21. We have to consider whether, in the light of these two judgments, the objection of Shri Jain against remanding of the matter to the lower authorities is sustainable. For this purpose, we have to see the reason why the suggestion for remand has been made. In the present case, while the allegation in the show cause notice was that duty was demandable under sub-heading 5805.13, the Assistant Collector passed an order classifying the goods under Chapter 52. This order was passed in the absence of any allegation that the goods were classifiable under Chapter 52 with the result that there was denial of opportunity to the appellants to meet the allegation and it is in these circumstances that it was suggested that the matter be remanded. Thus, it is not one of the type of cases referred to in the two judgments of the High Court cited before us. We are, therefore, within one's competence to remand the matter.
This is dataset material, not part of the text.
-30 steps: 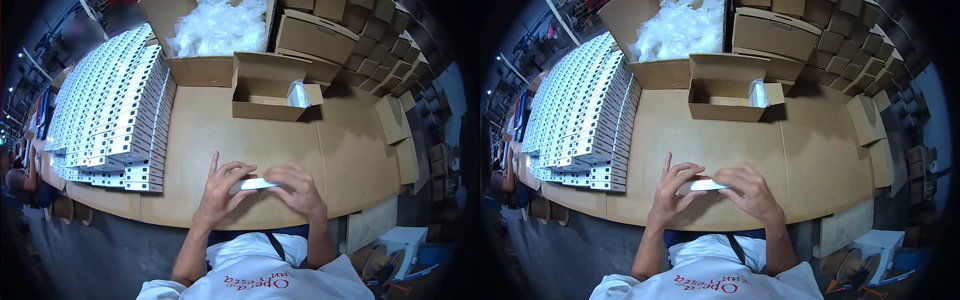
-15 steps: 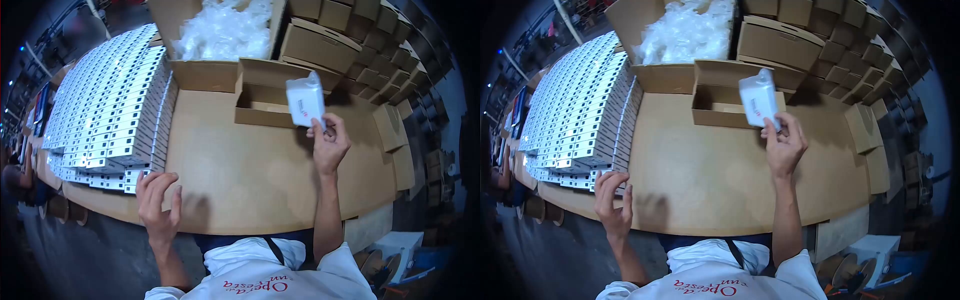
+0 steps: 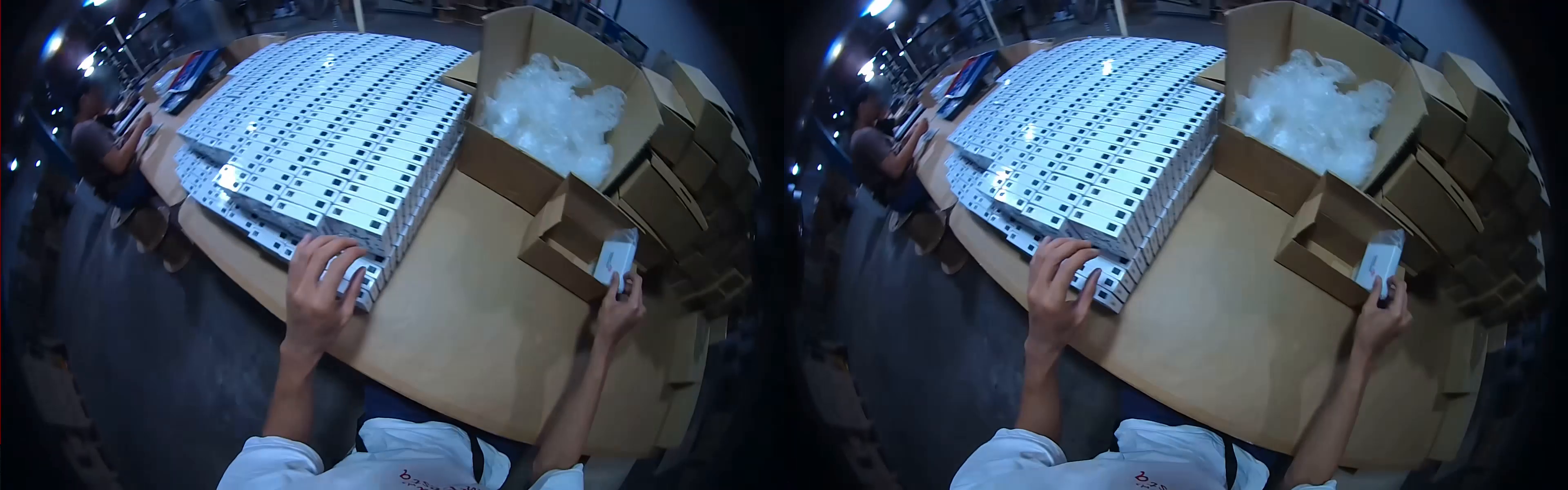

22. While deciding the matter, it is necessary to see whether the orders of the lower authorities have been passed after complying with the principles of natural justice and if so, whether all facts were taken into consideration before passing the order. The present appeal relates to classification of goods which has to be correctly determined by the Assistant Collector in accordance with Rule 173B, and in doing so, he has disregarded the principle that since he did not want to accept the classification proposed by the appellant in the classification list, it was obligatory on his part to set out the grounds for not accepting it in the show cause notice. Since this has not been done, it is a fit case for referring the matter back to the Assistant Collector for a fresh decision in accordance with law.

Accordingly, we set aside the orders of lower authorities without going into the merits of the matter and remand the case to the Assistant Collector for fresh adjudication. Thus, the appeal is allowed by remand.